A friend of mine sent me a
red meat Powerpoint slide show the other day.
It gave the history of the Petrodollar…or the dollars that used to buy Mideast
oil. It went off on a tangent becoming a
very bad joke and off the wall.
Unfortunately, there was more truth to the joke than most would care to
admit, as I had read several serious articles on the topic of Petrodollars over
the past few weeks by coincidence.
Up until recently, barrels
of oil had to be traded in dollars. But
as of late, the European Union, China, Russia, and whomever, have been cutting
separate deals with OPEC to purchase oil in other currencies. China has been making noise that it wants its
currency to become the currency of oil, and is making strides in attaining its
goal.
What caused movement away from the dollar? All that
Quantitative Easing done by the Federal Reserve. In laymen’s terms, the Fed started up the
printing press and has flooded the market with dollars. That devalues the dollar, and OPEC did not
want to see its oil devalued along with the dollar. The result has been higher oil prices.
That being said, for all
of the noise of other nations, their currencies aren’t much better. The Euro is in shambles, and the only reason
it is valued higher than the dollar is because countries like France and
Germany…the driving forces in the Euro Zone…pay about 4.0% on their ten year
note as opposed to about 2% or less here in the states.

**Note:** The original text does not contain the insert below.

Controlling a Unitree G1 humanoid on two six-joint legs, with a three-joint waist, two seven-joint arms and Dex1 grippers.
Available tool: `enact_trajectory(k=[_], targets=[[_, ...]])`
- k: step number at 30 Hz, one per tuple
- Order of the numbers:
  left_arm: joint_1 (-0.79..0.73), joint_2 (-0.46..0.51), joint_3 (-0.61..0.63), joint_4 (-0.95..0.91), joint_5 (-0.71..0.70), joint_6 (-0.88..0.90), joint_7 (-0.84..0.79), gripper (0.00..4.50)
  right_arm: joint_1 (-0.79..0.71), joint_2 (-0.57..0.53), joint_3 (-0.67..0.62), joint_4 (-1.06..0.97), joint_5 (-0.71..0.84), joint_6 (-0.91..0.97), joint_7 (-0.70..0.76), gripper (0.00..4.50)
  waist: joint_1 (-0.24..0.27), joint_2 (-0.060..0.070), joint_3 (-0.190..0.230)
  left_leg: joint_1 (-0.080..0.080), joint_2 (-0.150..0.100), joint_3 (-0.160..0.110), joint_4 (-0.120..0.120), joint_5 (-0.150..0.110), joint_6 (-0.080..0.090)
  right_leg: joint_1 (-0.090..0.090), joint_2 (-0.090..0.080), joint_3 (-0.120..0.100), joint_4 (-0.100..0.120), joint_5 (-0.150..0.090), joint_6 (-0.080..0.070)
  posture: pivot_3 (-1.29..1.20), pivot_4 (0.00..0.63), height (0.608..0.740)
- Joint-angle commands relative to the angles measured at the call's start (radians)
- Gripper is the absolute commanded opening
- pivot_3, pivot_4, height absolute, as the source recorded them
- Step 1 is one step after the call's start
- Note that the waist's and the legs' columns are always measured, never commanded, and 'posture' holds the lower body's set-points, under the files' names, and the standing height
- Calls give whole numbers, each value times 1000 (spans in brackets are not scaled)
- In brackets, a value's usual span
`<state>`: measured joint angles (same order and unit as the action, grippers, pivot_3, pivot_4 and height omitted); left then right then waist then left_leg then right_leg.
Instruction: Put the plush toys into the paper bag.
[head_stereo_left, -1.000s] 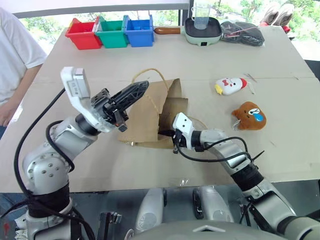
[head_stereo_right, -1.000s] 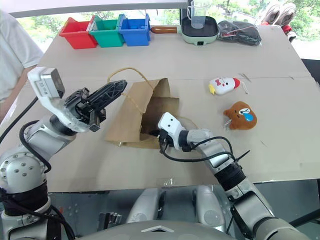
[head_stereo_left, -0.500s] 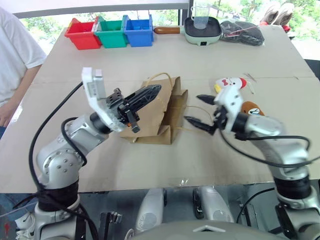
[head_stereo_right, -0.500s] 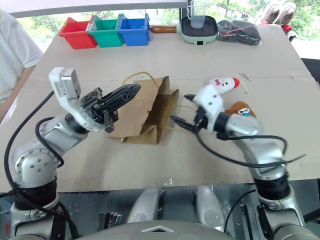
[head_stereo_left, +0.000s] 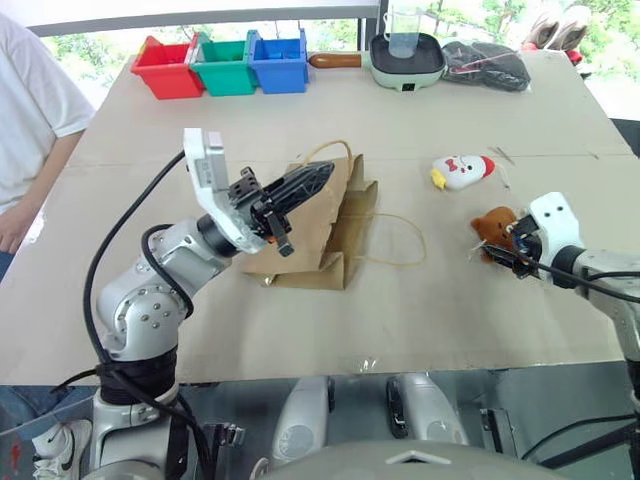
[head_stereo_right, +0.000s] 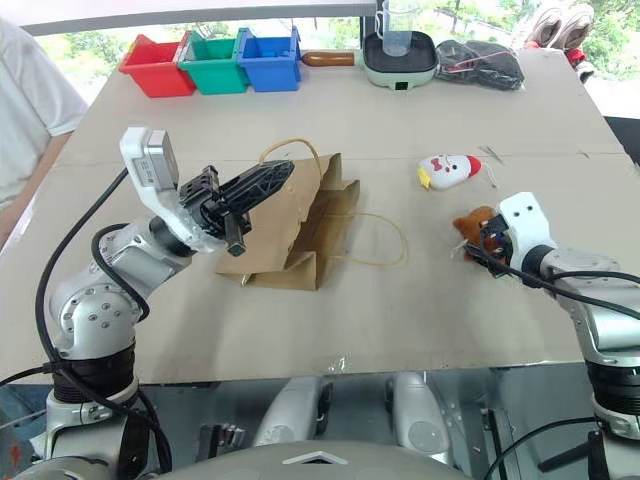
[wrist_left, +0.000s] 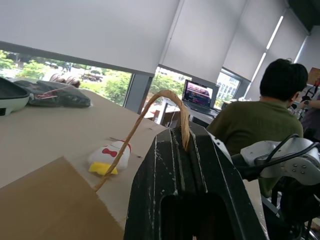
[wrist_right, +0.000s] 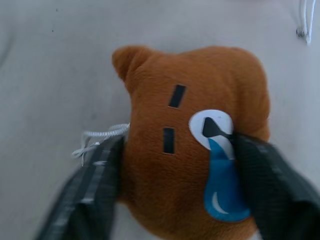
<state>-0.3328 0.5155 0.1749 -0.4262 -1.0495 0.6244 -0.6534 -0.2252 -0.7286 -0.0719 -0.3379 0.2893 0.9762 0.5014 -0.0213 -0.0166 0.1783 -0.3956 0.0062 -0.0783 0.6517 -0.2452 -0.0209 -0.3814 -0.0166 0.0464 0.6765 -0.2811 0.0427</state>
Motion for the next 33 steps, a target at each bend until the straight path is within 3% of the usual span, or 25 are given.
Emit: enact_trajectory(k=[1,3,5,8,13,15,20,25,28,32,33], targets=[[-12,-2,8,-33,-10,-7,-9,0,2,12,7,23,-20,-33,-10,1379,1,0,0,0,0,0,0,0,0,0,0,0,0,0,0,0,150,740],[-12,-3,13,-30,-26,1,-11,0,18,2,-9,-8,-37,-149,10,390,2,0,0,0,0,0,0,0,0,0,0,0,0,0,0,0,150,740],[-14,-2,18,-23,-40,9,-14,0,28,2,-19,-35,-34,-254,43,47,4,0,0,0,0,0,0,0,0,0,-1,0,0,0,0,0,150,740],[-16,14,21,-13,-61,32,-34,0,-34,55,-42,-131,73,-335,116,47,-1,0,1,-1,0,0,0,0,0,0,0,0,0,0,0,0,150,740],[-32,19,12,5,-52,48,-59,0,-209,76,138,-153,13,-426,192,47,-14,1,2,0,0,-2,0,0,0,0,0,-1,0,0,0,0,150,740],[-48,12,1,15,-40,48,-62,0,-304,103,278,-110,-47,-481,250,47,-14,1,1,-1,1,-3,0,0,0,0,0,-3,0,0,0,0,150,740],[-63,9,-24,23,-3,43,-68,0,-447,168,471,38,-140,-618,386,47,-14,1,2,-2,0,-4,0,0,0,0,-1,-3,-1,0,0,0,150,740],[-47,-7,-41,-1,19,32,-67,0,-585,304,576,284,-212,-745,458,47,-15,0,2,-2,0,-7,0,0,0,0,-2,-3,-2,0,0,0,150,740],[-31,-12,-39,-15,24,28,-63,0,-641,387,599,417,-219,-824,512,1089,-19,1,2,-1,0,-8,0,1,-1,-1,-1,-3,0,0,0,0,150,740],[-9,-21,-21,-38,20,19,-48,0,-639,434,608,496,-221,-904,573,2798,-15,1,2,-2,1,-9,-1,1,-1,-1,-2,-4,-1,0,0,0,150,740],[-2,-20,-12,-44,16,16,-42,0,-628,439,602,493,-212,-904,585,3405,-15,1,2,-2,1,-9,-1,1,-1,-1,-3,-4,-1,0,0,0,150,740]])
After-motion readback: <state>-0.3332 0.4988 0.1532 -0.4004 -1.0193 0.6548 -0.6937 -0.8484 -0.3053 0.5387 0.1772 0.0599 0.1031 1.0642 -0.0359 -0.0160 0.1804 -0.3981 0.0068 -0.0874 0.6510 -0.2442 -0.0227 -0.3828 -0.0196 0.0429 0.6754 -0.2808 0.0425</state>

China does not allow its currency to “float”,
or fluctuate, with other currencies tying it in part to the dollar. But in its effort to jack up its currency to
international standards, China has slowly begun to allow its currency to move
apart from the dollar, albeit in baby steps.
So now we are faced with $4.00
gas and rising prices for everything that is transported in anything that
moves. Of course, the government simply
tells us there is no inflation. But
there is inflation, and those of us who go to the grocery store or the gas pump
know it.
At the center of this mess
is energy. Energy is the cornerstone of
our economy. America has endless
supplies of energy, but Obama has pretty much squelched oil and coal, and now
is on the road to squelch natural gas. He
doesn’t like fossil fuels. He wants
electricity. He said he was going to let
prices rise, and he has. Wait until you
see your electric bill beginning in about a year.
But there are other
reasons for our problems besides environmental extremism. Up until the early 1970’s, America was on the
gold standard. Our government guaranteed
that each dollar bill was backed by gold or silver. Then Richard Nixon decided, along with the
rest of the economic powerhouses, to go off of the gold standard. That meant the government could print money
at will, unfettered by such miniscule concerns like is the money worth
anything.
America was the
biggest customer of OPEC oil, and the Arabs went bonkers. They didn’t want worthless dollars. They wanted dollars backed by gold. In 1972, gold was worth about $53.00 /oz. and
oil was selling for $3.55/barrel. In other
words, one ounce of gold bought about 16 barrels of oil.
There has been a lot of unhappy history between now and then, much
of it rooted in the Arab effort to keep the real value of its
oil. Dig beneath the surface, and you
will find many of the problems we have had with the Arab world are due to these
fluctuating currencies, and nations, particularly the United States, printing
money.
Now…forty years later…gold
is selling for $1660.00/oz and OPEC oil is selling for $103.00/barrel. Do the math. After all we have been through...one ounce of
gold still buys 16 barrels of oil.
That is inflation. And that ought to tell you something about
why we have problems in America today.